Understanding and Predicting Subseasonal Variations
Given that the details of daily weather are unpredictable beyond about a week, the questions of what aspects of the circulation remain predictable and what useful information can be extracted from predicting them present interesting challenges. The forecast problem is particularly difficult for Week 2, because boundary conditions have begun to become important but initial conditions have not yet completely lost their influence; at the same time, the chaos from unpredictable nonlinear interactions has nearly saturated. This is mainly why prediction efforts have traditionally focused on shorter (synoptic) and longer (seasonal to interannual) time scales. And yet there is much to said for shifting some of the focus to the subseasonal scale, if only because variability on this scale accounts for a large fraction of the total atmospheric variability from synoptic to decadal scales. Also, episodes of springtime floods, summertime droughts, and prolonged wet or dry spells are phenomena with obvious societal consequences.

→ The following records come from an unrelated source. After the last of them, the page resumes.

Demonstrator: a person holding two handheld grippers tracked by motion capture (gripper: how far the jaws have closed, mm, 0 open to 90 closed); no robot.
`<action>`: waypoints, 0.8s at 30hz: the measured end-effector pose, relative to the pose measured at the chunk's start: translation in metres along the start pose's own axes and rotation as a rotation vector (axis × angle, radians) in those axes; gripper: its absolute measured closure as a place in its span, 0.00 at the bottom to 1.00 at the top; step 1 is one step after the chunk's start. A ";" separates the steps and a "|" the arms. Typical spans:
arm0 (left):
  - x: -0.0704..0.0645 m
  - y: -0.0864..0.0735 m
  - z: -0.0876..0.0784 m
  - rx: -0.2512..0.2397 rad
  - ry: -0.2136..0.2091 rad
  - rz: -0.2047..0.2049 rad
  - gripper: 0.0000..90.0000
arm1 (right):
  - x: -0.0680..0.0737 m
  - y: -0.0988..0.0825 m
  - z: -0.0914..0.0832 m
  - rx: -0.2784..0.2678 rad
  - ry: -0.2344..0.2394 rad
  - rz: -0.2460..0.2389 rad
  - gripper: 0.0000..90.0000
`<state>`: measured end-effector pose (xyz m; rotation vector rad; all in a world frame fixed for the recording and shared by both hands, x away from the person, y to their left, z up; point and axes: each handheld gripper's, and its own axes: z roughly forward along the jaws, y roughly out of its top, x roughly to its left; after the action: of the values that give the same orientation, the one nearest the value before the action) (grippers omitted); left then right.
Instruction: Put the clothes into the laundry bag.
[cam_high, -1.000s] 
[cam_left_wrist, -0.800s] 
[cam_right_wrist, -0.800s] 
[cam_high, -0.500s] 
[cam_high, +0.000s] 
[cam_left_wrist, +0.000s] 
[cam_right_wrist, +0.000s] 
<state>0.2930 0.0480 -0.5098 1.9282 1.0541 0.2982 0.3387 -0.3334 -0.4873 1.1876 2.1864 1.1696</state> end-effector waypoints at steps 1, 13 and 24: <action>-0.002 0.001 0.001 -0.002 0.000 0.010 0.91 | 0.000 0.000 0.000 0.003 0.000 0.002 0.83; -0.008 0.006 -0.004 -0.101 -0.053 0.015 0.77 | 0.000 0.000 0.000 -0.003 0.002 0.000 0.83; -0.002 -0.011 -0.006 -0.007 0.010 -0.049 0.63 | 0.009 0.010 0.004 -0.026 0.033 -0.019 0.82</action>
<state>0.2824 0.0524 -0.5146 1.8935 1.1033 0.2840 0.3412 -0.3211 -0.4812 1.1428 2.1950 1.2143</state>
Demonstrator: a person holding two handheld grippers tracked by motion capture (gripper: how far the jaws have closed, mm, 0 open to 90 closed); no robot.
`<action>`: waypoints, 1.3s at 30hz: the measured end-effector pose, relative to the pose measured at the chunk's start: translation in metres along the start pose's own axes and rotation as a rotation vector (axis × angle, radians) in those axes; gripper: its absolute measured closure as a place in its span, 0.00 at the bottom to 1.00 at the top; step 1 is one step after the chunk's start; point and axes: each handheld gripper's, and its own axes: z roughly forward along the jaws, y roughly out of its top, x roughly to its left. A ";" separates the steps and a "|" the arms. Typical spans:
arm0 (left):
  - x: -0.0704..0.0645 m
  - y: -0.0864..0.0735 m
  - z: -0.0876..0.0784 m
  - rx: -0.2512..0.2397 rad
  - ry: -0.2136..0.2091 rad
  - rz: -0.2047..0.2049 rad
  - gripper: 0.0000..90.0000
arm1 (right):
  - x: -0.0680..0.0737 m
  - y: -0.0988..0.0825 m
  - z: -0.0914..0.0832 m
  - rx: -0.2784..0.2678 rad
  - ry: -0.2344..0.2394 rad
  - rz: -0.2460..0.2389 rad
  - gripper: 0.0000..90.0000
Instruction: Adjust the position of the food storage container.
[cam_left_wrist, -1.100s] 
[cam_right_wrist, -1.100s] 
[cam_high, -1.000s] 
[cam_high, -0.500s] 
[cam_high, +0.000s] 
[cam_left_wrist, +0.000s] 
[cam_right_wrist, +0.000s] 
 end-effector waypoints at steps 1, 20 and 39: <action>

CDC scientists are addressing these issues by focusing on the variability and predictability of weekly averages, through both modeling and diagnosis of the observed statistics, and through detailed investigations of NCEP's operational forecast ensembles for Week 2. A significant recent accomplishment was the construction of a low-dimensional 37-component linear empirical-dynamical model that not only successfully represents the statistics of weekly anomalies but also has comparable forecast skill in Week 2 to that of NCEP's operational ensemble. There is evidence that much of this model's skill arises from processes not well represented in the NCEP or other numerical models, such as subseasonal variations of tropical convection. On the other hand, much of the skill of the numerical models is likely due to processes not well represented in the empirical model, such as nonlinear baroclinic cyclogenesis or blocking development in Week 1. It is therefore possible that an intelligent combination of the empirical and numerical model forecasts will yield a Week 2 forecast that is superior to either in isolation. Constructing such a combination is now one of our primary efforts. This effort will benefit from and build on our recent success in improving both statistical and numerical forecast products for this time scale.